**Task item:**
Give the count of lines in the data that include the string "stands", with no added remarks.

::::::::

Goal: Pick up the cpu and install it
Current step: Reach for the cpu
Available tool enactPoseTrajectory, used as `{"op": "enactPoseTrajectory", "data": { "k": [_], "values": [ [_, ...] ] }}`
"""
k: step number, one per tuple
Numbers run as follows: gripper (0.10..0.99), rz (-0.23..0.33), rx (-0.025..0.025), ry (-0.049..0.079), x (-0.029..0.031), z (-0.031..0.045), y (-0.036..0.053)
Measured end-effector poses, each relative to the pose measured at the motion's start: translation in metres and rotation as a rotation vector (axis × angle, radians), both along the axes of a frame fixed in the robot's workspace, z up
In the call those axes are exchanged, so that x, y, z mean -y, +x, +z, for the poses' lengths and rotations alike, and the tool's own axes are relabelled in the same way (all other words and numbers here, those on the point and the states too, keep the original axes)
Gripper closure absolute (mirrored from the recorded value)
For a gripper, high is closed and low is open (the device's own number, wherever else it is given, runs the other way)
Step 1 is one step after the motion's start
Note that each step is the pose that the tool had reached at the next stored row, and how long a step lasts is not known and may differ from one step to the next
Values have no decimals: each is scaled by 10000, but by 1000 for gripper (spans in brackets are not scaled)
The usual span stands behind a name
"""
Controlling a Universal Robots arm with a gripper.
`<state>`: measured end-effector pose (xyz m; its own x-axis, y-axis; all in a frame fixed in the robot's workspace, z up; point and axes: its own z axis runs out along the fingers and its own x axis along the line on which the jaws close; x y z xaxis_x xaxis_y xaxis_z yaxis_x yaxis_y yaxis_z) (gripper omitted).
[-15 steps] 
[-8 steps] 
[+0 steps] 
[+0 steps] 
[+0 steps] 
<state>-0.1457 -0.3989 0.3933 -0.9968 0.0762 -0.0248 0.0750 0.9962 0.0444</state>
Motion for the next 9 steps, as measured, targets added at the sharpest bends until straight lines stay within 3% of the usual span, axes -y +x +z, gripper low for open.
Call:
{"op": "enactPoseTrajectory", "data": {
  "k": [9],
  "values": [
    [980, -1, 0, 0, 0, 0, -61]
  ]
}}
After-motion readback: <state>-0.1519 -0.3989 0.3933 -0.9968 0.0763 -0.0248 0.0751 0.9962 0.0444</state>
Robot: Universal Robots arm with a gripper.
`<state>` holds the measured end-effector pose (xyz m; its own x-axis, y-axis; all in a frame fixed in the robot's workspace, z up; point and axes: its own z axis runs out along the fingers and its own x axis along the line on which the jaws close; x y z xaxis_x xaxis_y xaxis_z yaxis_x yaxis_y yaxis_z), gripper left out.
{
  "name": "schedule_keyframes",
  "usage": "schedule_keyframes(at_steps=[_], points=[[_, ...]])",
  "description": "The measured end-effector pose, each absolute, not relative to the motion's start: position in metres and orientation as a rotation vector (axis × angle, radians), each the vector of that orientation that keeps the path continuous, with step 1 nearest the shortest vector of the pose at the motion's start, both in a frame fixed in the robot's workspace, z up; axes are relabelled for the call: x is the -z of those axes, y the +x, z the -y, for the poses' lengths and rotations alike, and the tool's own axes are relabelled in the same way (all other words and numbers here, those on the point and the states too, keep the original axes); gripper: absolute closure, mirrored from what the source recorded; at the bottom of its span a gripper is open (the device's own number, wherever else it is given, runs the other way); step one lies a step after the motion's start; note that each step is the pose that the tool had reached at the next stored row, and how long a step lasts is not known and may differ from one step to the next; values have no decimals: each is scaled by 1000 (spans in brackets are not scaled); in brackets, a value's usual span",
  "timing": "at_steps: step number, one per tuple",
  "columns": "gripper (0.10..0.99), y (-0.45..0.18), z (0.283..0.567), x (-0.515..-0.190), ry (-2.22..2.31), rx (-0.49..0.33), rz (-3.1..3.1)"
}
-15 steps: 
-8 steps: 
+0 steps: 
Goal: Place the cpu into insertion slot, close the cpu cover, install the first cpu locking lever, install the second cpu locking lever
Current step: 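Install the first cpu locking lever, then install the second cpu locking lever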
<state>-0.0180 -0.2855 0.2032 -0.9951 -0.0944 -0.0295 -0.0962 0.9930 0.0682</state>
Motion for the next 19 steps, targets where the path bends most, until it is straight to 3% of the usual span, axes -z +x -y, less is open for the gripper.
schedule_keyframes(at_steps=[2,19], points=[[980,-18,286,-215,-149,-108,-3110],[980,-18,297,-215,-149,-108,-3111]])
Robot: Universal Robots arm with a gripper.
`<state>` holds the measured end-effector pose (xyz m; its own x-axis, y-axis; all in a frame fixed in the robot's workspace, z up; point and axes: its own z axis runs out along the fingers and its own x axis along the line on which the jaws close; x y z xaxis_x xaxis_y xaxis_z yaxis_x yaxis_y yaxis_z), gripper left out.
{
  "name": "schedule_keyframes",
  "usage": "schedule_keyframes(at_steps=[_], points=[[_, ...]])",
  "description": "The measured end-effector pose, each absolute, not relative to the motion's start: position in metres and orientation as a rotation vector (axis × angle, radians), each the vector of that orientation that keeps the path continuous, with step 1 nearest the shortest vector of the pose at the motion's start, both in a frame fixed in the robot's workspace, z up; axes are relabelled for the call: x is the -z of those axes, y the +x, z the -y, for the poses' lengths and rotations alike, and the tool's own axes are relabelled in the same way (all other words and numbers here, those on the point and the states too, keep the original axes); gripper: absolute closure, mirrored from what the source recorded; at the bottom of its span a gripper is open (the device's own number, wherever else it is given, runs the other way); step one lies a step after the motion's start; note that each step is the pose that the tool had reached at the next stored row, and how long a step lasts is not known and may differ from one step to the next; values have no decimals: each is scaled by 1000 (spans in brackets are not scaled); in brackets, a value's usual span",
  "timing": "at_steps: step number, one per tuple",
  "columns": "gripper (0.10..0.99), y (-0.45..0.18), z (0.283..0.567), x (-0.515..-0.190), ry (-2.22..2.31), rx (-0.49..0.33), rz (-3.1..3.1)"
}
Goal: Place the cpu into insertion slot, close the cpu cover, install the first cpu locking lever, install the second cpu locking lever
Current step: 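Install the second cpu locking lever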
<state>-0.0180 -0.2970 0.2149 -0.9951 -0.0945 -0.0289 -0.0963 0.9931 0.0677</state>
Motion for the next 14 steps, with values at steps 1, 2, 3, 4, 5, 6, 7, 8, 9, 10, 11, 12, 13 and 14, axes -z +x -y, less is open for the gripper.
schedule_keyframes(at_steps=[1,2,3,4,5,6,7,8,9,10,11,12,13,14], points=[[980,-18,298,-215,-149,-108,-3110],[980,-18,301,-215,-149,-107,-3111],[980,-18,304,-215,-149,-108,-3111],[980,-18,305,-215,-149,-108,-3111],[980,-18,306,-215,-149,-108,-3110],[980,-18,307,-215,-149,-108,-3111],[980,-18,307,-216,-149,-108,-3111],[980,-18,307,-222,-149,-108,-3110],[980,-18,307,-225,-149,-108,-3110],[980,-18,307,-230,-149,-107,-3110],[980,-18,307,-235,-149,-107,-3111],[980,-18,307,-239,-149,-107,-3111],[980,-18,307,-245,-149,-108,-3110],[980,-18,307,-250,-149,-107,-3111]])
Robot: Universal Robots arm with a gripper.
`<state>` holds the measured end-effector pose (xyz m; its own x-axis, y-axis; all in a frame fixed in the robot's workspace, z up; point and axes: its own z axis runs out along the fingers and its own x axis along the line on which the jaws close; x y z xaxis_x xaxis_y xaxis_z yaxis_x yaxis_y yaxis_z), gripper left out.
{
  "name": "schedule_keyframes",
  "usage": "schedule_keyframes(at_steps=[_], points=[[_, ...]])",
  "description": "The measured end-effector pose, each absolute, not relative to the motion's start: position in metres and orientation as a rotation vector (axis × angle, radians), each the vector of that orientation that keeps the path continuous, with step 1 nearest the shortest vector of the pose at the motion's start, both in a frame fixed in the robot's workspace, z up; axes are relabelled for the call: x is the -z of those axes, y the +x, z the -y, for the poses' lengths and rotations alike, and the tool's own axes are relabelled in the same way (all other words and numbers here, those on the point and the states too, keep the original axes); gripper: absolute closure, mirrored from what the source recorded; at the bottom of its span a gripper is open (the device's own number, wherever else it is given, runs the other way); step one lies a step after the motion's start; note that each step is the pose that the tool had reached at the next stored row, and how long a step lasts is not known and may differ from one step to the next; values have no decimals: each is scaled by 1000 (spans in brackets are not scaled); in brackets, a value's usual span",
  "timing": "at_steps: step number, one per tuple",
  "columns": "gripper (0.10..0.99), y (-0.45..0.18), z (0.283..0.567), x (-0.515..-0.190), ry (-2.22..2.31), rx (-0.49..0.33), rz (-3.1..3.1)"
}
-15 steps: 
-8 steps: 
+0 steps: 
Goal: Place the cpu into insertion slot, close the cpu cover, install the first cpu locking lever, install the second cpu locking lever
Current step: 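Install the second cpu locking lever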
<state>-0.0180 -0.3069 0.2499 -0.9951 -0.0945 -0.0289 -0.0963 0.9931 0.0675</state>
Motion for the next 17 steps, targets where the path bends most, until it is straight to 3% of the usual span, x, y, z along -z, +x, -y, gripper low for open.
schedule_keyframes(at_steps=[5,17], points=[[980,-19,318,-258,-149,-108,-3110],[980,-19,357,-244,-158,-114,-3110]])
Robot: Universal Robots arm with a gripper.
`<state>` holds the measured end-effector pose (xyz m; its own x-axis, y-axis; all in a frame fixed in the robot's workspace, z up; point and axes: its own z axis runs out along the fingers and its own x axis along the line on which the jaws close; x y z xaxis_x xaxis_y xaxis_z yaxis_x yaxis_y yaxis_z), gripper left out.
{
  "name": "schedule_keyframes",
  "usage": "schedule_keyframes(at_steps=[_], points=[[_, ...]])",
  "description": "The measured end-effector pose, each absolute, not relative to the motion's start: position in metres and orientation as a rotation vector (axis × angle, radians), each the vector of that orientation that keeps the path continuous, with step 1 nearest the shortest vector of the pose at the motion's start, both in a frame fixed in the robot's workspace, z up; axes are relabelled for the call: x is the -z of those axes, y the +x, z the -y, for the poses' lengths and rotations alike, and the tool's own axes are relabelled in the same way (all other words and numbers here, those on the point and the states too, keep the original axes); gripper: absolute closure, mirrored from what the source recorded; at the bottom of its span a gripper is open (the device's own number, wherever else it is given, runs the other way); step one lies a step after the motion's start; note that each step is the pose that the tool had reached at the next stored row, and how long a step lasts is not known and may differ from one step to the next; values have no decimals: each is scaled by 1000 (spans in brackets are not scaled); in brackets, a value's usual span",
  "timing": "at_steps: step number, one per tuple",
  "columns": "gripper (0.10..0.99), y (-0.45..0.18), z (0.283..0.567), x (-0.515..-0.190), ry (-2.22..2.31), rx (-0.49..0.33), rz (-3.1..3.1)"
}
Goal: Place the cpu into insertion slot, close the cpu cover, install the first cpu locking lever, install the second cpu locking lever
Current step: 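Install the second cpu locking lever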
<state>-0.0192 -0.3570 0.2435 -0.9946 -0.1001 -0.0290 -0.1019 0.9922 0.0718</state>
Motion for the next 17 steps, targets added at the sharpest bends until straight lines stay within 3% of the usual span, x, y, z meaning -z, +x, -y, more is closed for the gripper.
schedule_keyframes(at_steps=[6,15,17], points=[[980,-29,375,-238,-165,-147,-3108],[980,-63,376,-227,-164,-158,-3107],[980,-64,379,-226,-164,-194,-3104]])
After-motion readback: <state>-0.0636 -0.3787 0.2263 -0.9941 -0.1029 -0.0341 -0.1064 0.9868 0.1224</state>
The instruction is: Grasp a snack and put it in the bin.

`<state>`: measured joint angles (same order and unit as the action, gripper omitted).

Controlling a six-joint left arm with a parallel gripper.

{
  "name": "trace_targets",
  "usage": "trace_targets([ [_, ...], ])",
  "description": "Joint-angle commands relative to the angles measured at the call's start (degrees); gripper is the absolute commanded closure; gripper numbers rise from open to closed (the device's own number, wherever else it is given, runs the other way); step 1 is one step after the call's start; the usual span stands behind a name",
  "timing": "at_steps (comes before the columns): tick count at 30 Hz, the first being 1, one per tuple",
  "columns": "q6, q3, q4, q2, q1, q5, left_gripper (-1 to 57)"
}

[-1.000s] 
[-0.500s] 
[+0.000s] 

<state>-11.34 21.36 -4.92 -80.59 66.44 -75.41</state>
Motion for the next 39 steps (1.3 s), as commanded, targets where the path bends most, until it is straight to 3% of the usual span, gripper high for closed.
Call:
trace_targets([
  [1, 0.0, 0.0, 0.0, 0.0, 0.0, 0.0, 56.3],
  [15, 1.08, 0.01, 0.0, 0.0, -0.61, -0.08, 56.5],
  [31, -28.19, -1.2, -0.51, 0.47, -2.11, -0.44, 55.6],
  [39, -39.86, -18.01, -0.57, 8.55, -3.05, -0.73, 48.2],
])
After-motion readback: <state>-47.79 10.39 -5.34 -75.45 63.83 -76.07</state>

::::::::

**Expected answer:**
2